U.S. Fuel Rollback Earns Pushback from Scientific Advisory Board
The Environmental Protection Agency’s (EPA) Scientific Advisory Board (SAB) is once again applying pressure on the Trump administration’s proposed fuel economy rollback. Similar to the complaints issued by a coalition of scientists back in March of 2018, the board expressed concerns that significant weaknesses exist in the analysis underpinning the plan that should be addressed before any rules are made final. A draft report was circulated earlier in the week, with the SAB scheduling a public meeting meeting on January 17th.
“[The] EPA always appreciates and respects the work and advice of the SAB,” the U.S. regulatory agency said in a statement. “When implemented, the [rollback] will benefit all Americans by improving the U.S. fleet’s fuel economy, reducing air pollution, and making new vehicles more affordable for all Americans.”

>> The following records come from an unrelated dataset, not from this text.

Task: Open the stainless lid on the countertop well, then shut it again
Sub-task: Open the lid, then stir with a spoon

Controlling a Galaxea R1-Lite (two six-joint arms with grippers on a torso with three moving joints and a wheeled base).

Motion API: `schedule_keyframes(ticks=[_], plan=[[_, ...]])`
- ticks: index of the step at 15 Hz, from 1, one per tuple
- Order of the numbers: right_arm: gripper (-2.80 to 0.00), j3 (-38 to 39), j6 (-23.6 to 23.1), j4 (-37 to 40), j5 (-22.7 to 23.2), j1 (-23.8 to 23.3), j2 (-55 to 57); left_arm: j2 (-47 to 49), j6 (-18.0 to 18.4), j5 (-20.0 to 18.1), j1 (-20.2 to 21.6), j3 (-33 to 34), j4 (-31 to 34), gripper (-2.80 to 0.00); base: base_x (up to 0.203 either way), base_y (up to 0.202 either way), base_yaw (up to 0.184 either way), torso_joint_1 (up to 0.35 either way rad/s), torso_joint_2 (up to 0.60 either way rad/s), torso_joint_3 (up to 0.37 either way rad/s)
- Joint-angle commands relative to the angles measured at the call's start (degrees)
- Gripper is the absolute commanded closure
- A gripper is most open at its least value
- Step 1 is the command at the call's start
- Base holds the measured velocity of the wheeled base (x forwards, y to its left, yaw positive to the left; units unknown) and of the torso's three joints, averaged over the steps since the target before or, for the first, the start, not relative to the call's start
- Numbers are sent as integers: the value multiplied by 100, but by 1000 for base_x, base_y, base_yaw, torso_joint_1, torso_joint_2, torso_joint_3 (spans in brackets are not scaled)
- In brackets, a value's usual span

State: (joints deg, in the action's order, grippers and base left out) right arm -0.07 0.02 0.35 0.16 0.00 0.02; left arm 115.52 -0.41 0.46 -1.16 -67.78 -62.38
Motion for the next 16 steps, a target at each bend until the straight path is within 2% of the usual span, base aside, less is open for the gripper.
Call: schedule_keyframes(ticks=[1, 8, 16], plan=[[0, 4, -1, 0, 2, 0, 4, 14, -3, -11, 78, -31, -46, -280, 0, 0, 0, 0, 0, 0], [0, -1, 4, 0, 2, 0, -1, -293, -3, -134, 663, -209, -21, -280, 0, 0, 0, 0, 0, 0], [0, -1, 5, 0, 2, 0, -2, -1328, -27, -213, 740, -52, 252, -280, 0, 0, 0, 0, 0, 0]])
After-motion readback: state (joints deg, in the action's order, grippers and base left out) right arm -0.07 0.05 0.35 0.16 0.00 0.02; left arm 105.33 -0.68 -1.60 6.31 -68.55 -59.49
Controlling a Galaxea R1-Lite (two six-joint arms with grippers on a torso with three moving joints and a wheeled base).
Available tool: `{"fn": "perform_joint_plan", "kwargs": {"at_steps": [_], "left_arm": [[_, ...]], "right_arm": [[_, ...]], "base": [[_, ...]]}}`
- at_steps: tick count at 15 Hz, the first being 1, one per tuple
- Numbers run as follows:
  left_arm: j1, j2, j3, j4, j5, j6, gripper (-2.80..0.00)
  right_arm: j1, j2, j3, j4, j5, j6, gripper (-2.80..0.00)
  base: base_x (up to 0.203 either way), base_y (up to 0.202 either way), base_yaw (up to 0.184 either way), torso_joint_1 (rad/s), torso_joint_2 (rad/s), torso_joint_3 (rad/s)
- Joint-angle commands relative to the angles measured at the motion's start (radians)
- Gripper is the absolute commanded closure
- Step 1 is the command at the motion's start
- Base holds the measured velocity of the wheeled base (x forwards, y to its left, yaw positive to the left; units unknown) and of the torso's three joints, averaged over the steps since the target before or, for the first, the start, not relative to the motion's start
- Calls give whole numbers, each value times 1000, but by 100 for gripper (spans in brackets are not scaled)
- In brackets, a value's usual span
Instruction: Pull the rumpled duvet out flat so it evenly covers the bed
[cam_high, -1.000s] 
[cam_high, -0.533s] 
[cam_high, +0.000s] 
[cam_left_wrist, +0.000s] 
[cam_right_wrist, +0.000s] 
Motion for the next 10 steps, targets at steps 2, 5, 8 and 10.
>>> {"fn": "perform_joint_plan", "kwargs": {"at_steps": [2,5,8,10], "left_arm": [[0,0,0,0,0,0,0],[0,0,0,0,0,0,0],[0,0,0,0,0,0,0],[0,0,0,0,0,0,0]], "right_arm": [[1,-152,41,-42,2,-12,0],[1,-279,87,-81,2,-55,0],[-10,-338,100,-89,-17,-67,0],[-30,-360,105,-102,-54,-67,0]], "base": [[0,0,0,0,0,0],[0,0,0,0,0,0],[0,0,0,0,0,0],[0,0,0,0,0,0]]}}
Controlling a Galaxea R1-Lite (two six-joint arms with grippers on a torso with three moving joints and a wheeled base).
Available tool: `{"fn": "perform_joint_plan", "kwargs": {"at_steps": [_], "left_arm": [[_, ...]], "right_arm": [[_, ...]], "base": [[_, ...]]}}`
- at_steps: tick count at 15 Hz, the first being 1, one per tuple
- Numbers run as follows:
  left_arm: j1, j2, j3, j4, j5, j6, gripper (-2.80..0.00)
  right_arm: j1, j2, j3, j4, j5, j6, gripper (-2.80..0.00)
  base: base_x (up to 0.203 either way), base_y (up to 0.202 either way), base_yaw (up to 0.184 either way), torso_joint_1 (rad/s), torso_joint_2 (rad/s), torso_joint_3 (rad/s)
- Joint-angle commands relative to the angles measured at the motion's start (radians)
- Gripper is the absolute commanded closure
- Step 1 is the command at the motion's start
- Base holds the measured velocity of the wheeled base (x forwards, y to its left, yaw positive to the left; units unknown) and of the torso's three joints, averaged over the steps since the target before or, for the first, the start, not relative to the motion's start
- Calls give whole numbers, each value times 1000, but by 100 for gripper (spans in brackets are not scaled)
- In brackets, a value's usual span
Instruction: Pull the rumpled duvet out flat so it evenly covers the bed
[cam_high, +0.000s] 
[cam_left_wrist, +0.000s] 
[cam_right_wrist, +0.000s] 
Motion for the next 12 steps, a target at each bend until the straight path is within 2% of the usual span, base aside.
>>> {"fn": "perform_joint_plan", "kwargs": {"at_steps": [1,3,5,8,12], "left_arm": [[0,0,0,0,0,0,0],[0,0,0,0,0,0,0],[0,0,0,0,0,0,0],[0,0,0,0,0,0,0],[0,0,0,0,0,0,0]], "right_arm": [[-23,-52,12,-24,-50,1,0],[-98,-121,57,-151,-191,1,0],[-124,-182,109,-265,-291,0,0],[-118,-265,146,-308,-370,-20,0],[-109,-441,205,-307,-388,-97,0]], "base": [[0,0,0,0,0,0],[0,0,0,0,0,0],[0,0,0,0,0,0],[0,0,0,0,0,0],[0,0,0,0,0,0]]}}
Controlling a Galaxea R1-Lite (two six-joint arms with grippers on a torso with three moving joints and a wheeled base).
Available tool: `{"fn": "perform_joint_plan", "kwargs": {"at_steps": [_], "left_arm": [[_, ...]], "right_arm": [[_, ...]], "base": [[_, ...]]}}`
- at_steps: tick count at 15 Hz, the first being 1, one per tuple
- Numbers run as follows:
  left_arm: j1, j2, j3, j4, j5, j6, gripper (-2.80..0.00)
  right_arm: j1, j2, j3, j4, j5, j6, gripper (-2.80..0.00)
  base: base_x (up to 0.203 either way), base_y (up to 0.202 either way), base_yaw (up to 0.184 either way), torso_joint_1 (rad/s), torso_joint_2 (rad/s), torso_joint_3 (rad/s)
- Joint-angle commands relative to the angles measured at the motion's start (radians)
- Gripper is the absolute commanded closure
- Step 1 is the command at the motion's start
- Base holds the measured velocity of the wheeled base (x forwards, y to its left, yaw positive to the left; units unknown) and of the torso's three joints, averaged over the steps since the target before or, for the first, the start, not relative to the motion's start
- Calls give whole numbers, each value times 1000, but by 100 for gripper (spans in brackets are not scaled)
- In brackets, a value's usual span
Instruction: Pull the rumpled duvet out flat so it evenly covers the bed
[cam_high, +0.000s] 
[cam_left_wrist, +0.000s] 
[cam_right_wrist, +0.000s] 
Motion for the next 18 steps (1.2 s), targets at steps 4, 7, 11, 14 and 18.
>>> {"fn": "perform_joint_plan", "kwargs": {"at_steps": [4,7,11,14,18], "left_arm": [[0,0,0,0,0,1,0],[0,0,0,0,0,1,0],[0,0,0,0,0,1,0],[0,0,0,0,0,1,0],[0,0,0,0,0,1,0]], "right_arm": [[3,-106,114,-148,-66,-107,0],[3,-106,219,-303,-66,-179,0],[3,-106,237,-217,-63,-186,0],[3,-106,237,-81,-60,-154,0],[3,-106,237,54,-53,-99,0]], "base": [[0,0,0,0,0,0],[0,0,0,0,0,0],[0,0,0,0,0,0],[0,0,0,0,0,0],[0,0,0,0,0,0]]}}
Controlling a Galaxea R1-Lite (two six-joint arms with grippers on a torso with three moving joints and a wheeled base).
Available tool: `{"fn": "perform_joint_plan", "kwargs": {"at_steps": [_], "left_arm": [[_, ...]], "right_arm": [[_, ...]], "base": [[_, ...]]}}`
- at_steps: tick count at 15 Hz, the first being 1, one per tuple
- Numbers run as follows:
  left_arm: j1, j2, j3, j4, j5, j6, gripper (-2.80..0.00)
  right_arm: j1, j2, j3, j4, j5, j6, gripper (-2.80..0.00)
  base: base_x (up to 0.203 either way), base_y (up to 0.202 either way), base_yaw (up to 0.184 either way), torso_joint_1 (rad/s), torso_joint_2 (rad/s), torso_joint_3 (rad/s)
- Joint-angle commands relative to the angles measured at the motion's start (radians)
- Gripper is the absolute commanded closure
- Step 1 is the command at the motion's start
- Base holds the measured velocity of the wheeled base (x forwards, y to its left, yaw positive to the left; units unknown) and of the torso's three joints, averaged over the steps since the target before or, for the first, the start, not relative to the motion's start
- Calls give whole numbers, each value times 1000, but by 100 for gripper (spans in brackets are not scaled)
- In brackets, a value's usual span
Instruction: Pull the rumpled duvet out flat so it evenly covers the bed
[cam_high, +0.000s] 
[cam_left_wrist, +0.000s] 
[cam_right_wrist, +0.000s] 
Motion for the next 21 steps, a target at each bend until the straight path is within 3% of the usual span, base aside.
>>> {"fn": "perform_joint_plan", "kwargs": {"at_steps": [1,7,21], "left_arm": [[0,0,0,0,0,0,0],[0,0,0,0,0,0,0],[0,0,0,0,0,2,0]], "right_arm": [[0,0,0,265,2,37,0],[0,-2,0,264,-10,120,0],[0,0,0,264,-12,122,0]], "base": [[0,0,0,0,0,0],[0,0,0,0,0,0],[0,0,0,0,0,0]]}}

Unfortunately, those are the issues the SAB seems the most concerned with.
Much of the current administration’s reasoning for embracing the rollback is to reduce pressure on manufacturers and the economy. While sales hiccups in Europe and China have left many wondering about the ability of various markets to endure swift and sweeping environmental regulations, there’s little to suggest a rollback would do much (if anything) to improve air quality. The EPA hasn’t done much to refute this, either. The bulk of its focus has been on maintaining industrial jobs, affordable vehicle options, customer choice, and safety.
The administration’s latest draft of the plan seeks to cap fleet-wide fuel efficiency requirements at roughly 37 miles per gallon after 2020. Obama era rules have that number heading toward 50 mpg through 2025, though the EPA has previously called the targets arbitrary and not in line with market or technological realities. Unfortunately, the majority of SAB members feel like that distinction was made without adequate scientific reasoning.
The New York Times spoke with Peter Wilcoxen, professor of public administration at Syracuse University, to get a better understanding of the SAB’s gripes:
Mr. Wilcoxen chaired the working group that reviewed the E.P.A.’s rollback of automobile tailpipe emission standards and said the agency’s analysis had several well-known “core flaws.”
One of the primary problems, he said, is that the E.P.A., in an unusual move, used a flawed economic model that had not been reviewed either internally by federal agencies or in the academic literature. That model found what Mr. Wilcoxen described as the “really improbable” results that relaxing Obama-era gas mileage standards would lead to a significantly smaller fleet of vehicles despite the model’s prediction that the vehicles would be cheaper.
That assumption helped drive the Trump administration’s argument that its rule would lead to fewer cars on the road and therefore fewer planet-warming emissions.
“They ended up with this result that basically violated introductory economics,” Mr. Wilcoxen said.
As usual, the environmental and economic beliefs of these groups appear to be completely at odds with each other. For many, choosing a side has more to do with one’s priorities than wisdom. Do you keep the focus nailed down to environmental policy, despite the potential of that creating issues for consumers and uncertainty within the market? Or is it best to push them out of the way to make sure people continue to have access to vehicles they’ll actually buy while cutting manufacturers a regulatory break in the United States?